The study investigated the sensitivity of multiple-instance learning (MIL) to domain shifts in digital pathology, showing that clinically realistic differences affect performance, and proposed the Fréchet Domain Distance (FDD) metric, which achieved a mean Pearson correlation of 0.70 for detecting performance changes, outperforming baselines like Deep ensemble (0.45) and Representation shift (0.56).
Multiple-instance learning (MIL) is an attractive approach for digital pathology applications as it reduces the costs related to data collection and labelling.
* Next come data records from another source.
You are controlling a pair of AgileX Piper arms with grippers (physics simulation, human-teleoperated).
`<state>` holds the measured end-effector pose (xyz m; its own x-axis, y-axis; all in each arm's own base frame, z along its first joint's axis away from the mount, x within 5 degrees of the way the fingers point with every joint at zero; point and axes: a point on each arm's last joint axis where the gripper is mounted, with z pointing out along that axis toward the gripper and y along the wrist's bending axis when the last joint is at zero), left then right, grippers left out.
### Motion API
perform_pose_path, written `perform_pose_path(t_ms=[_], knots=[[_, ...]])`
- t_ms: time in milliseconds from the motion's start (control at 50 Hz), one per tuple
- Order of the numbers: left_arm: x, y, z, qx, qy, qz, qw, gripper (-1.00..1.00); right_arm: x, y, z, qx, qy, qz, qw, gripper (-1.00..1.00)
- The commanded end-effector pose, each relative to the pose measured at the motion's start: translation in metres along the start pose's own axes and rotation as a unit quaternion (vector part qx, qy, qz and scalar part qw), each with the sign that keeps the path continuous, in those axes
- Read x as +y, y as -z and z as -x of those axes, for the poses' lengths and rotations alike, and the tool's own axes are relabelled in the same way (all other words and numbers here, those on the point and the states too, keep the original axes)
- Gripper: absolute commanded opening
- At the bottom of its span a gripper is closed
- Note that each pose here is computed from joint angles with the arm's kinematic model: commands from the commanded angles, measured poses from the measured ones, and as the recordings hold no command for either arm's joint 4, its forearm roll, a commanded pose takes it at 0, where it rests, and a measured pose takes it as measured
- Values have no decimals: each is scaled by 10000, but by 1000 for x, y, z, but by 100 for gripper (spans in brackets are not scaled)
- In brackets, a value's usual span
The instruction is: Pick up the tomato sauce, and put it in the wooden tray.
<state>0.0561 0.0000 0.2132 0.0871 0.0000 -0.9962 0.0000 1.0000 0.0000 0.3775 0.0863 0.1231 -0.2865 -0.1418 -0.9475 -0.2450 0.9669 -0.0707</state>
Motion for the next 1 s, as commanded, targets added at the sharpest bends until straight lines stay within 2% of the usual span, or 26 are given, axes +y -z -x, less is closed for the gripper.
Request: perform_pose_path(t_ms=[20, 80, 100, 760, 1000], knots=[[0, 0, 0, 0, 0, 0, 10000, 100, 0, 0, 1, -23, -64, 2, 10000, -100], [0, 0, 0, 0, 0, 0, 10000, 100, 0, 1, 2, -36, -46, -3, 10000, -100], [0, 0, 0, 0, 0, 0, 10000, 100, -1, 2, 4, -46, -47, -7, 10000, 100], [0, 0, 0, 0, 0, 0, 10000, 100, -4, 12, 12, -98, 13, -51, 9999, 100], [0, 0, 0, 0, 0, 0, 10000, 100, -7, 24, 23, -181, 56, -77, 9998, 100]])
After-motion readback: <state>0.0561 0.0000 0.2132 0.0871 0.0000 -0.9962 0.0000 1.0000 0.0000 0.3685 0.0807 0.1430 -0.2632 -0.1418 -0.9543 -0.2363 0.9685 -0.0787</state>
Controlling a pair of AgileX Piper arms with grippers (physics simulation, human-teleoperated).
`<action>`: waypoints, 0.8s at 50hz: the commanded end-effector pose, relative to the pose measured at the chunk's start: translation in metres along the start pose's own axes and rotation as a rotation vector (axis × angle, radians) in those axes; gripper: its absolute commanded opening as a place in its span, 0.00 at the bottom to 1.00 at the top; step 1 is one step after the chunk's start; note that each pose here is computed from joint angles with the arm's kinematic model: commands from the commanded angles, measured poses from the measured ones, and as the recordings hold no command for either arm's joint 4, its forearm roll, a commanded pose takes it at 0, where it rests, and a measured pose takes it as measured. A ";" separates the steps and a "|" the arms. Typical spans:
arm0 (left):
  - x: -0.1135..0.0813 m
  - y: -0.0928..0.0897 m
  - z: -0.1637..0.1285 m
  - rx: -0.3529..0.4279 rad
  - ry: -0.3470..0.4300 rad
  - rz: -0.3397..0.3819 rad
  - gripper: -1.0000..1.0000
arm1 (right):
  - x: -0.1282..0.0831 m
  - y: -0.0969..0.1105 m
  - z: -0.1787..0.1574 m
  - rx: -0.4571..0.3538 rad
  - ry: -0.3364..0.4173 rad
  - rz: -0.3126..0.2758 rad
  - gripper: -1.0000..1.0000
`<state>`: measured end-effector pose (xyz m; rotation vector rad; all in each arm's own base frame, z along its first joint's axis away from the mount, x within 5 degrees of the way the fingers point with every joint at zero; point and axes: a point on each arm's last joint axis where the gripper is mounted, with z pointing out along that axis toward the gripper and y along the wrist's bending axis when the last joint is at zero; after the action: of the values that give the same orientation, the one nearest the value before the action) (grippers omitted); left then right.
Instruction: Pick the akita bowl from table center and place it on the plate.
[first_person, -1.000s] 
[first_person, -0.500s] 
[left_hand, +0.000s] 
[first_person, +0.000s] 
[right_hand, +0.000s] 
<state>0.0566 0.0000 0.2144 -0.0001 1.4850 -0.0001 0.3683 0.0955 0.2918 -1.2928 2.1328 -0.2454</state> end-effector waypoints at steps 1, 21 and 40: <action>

However, it is not clear how sensitive MIL is to clinically realistic domain shifts, i.e., differences in data distribution that could negatively affect performance, and if already existing metrics for detecting domain shifts work well with these algorithms. We trained an attention-based MIL algorithm to classify whether a whole-slide image of a lymph node contains breast tumour metastases. The algorithm was evaluated on data from a hospital in a different country and various subsets of this data that correspond to different levels of domain shift. Our contributions include showing that MIL for digital pathology is affected by clinically realistic differences in data, evaluating which features from a MIL model are most suitable for detecting changes in performance, and proposing an unsupervised metric named Fréchet Domain Distance (FDD) for quantification of domain shifts. Shift measure performance was evaluated through the mean Pearson correlation to change in classification performance, where FDD achieved 0.70 on 10-fold cross-validation models. The baselines included Deep ensemble, Difference of Confidence, and Representation shift which resulted in 0.45, -0.29, and 0.56 mean Pearson correlation, respectively. FDD could be a valuable tool for care providers and vendors who need to verify if a MIL system is likely to perform reliably when implemented at a new site, without requiring any additional annotations from pathologists.